The emergence of antimicrobial resistance in particular to the recently introduced antimicrobials such as 3rd and 4th generations of cephalosporins in E. coli strains attributed to antimicrobial misuse in dairy farms for bovine mastitis therapy. E. coli strains acquire antimicrobial resistance through plasmid-mediated transfer leading to a widespread of multidrug resistance to ESCs, β-lactams and non-β-lactams antibiotics that can induce treatment failure in dairy farms.

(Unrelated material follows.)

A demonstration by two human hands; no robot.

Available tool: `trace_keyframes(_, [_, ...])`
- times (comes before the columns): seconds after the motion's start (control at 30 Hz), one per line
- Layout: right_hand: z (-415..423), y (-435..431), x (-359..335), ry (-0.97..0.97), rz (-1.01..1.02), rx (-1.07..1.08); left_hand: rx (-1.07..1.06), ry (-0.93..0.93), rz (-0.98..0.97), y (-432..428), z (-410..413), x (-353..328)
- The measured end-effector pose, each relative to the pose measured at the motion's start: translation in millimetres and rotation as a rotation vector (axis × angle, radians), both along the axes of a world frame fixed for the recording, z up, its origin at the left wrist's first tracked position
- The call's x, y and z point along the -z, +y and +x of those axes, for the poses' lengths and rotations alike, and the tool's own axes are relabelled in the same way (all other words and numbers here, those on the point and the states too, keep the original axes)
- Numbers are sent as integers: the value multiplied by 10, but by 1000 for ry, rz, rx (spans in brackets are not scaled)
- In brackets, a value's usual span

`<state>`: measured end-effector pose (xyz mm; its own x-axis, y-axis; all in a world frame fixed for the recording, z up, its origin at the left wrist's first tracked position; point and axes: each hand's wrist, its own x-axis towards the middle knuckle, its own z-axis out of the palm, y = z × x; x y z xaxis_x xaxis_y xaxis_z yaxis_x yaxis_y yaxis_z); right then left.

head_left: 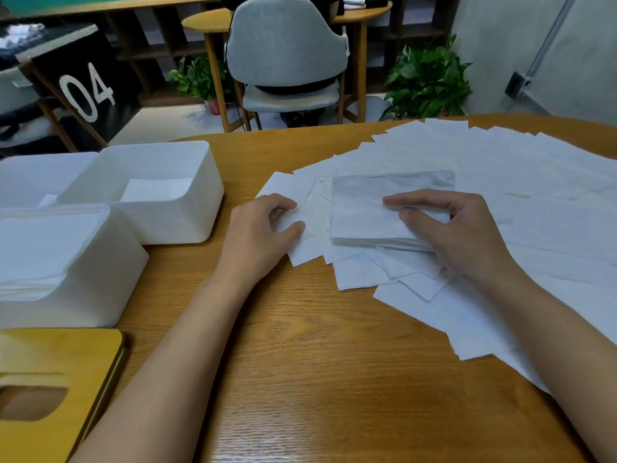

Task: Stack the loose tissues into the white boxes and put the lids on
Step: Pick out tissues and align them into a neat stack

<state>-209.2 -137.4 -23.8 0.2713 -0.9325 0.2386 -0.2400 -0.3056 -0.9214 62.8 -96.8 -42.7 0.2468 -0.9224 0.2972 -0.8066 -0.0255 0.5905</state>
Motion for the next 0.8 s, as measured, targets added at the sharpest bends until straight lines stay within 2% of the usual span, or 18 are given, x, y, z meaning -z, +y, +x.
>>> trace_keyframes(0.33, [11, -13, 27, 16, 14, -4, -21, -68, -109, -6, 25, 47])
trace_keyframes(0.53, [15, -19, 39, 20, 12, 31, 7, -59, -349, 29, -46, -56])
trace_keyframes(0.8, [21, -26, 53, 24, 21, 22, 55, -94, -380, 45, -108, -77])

The authors would like to thank Dr. Mohamed Ibrahim, farm managers, staff and all helped with this work.




There are no conflicts of interest in this report, according to both of the contributors.




Adel Abdel-Azim Fayed approved of and arranged the tests. Soliman Mohamed Soliman created the hypothesis, computed it, and analyzed the results. The experiment was carried out by Samah El-sayed Mahmoud, and the manuscript was written with input and help from all contributors. Adel Abdel-Azim Fayed and Samia Abd El-Hamid Ahmed created the model and nearly all of the technical data. All writers discussed the conclusions, offered critical input, assisted in the creation of the study, and collaborated on the final manuscript.




All research procedures were carried out in accordance with the Animal Ethics Committee of APRI, ARC, Egypt’s recommendations for the treatment and use of lab animals.